Start at the line in the entries below that contains "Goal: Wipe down", stop at the line that contains "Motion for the", and output exactly the lines in that span, both ends included.

[Data entries]
%%
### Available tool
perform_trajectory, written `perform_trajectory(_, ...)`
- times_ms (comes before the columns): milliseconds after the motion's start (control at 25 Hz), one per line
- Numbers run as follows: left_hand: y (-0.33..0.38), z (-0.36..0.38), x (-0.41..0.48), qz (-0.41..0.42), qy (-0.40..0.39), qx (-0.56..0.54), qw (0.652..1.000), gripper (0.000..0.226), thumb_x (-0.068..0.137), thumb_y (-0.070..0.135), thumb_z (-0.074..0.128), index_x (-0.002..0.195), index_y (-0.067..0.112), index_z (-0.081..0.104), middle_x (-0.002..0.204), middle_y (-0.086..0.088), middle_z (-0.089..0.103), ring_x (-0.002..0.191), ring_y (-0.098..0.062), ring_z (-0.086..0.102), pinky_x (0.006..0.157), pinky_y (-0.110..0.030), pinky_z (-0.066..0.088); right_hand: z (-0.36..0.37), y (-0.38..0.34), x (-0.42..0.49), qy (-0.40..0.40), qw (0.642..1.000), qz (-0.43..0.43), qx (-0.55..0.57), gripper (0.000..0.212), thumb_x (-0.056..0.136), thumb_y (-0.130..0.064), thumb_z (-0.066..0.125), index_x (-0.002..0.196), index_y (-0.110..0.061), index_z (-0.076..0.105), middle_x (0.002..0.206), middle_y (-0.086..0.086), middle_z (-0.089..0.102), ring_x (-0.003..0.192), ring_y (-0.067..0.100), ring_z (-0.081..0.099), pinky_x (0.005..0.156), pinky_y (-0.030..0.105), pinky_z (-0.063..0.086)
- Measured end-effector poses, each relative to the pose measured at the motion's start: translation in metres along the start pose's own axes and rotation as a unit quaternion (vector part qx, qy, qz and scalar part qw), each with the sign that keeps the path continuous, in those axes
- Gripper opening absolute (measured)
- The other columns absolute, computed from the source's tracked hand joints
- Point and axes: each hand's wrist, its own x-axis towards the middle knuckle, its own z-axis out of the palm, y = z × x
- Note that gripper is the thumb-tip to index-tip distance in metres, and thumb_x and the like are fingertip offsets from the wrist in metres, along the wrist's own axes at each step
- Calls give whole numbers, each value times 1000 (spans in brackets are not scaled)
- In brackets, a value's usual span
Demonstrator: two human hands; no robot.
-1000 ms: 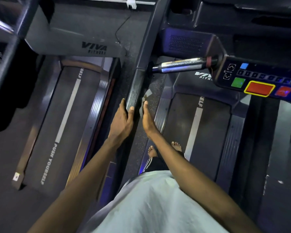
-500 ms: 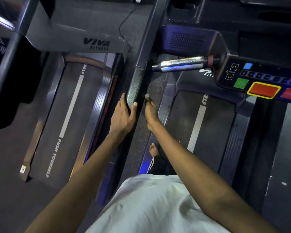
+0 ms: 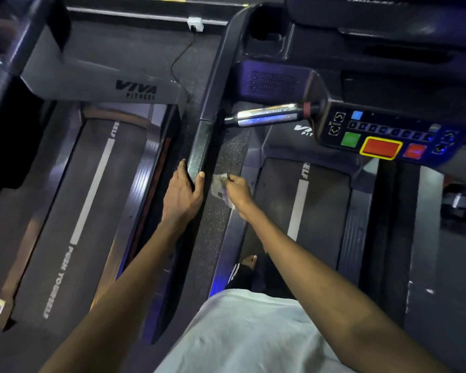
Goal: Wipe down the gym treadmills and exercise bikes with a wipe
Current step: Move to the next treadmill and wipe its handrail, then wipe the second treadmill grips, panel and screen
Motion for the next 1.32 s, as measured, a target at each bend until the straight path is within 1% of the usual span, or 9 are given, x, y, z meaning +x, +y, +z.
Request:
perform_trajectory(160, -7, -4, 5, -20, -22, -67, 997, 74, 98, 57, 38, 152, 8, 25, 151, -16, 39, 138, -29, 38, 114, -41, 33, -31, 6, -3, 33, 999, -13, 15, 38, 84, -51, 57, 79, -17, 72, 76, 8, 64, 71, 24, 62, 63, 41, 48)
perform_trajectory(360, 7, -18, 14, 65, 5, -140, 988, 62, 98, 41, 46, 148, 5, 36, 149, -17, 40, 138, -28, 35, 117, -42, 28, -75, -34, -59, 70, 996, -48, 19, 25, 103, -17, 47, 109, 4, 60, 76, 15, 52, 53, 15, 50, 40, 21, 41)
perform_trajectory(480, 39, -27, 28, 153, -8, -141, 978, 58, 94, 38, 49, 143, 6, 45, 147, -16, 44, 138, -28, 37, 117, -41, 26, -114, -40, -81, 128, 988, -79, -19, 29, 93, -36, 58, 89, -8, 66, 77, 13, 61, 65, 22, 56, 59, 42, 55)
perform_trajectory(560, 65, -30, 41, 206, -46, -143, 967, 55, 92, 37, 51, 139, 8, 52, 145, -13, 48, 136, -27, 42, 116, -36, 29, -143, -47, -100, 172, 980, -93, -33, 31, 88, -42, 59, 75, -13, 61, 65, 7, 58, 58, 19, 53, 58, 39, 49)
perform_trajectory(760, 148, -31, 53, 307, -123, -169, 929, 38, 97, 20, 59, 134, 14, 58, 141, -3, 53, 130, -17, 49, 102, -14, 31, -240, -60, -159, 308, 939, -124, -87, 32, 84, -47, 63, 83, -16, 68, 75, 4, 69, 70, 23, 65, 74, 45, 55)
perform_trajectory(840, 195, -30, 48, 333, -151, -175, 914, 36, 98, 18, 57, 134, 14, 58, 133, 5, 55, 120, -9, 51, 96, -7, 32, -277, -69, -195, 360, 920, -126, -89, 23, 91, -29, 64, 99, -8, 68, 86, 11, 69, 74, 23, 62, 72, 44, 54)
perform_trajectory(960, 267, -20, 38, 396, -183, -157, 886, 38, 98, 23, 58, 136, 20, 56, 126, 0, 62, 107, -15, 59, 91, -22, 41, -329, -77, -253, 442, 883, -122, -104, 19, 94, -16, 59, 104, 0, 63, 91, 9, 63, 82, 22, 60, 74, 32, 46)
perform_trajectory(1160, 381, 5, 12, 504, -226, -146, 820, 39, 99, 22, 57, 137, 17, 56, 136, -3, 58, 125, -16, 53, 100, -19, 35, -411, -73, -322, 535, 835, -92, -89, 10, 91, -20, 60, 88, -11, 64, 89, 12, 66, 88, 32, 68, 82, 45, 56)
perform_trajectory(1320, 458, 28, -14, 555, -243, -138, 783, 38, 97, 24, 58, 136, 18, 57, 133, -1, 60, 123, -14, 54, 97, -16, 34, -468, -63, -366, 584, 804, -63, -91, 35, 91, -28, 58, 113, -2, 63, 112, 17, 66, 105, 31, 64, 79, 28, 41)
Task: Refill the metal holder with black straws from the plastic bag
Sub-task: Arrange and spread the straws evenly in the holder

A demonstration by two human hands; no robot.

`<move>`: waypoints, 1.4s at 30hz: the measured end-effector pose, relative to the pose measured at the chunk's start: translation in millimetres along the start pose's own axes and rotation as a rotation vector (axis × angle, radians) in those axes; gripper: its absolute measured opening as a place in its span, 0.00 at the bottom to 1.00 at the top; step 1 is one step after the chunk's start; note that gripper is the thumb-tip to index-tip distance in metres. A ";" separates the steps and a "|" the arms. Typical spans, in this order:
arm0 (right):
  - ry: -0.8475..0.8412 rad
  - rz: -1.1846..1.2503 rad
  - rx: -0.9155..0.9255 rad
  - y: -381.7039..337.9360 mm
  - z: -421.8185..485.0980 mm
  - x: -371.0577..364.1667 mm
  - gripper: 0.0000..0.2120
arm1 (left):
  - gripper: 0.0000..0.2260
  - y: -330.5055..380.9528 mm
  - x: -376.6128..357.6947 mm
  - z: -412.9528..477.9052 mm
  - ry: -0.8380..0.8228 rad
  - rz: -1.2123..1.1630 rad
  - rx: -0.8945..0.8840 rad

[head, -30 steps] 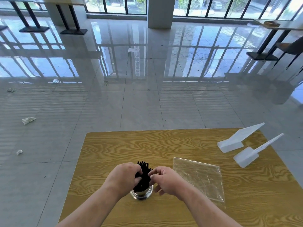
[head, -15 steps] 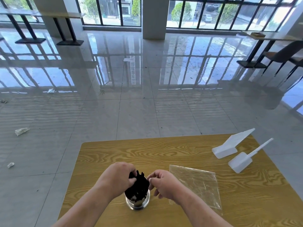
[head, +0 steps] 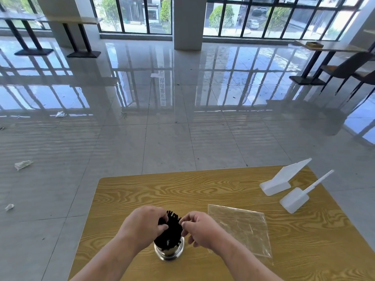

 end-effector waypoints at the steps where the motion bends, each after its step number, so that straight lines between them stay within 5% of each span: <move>1: 0.001 0.001 -0.001 0.4 -0.3 0.0 0.08 | 0.04 0.3 -0.3 -0.3 0.000 0.003 -0.001; 42: 0.027 0.032 0.003 -6.7 5.7 6.6 0.08 | 0.06 -33.0 106.8 7.1 0.078 -0.131 0.140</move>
Point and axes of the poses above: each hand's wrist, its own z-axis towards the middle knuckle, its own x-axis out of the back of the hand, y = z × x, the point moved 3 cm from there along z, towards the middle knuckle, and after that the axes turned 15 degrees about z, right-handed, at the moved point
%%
[Output for this task]
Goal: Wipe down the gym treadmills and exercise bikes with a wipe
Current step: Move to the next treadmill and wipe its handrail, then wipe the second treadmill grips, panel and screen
Motion for the next 1.32 s, as measured, a target at each bend until the straight path is within 1% of the usual span, or 9 are given, x, y, z meaning +x, +y, +z.

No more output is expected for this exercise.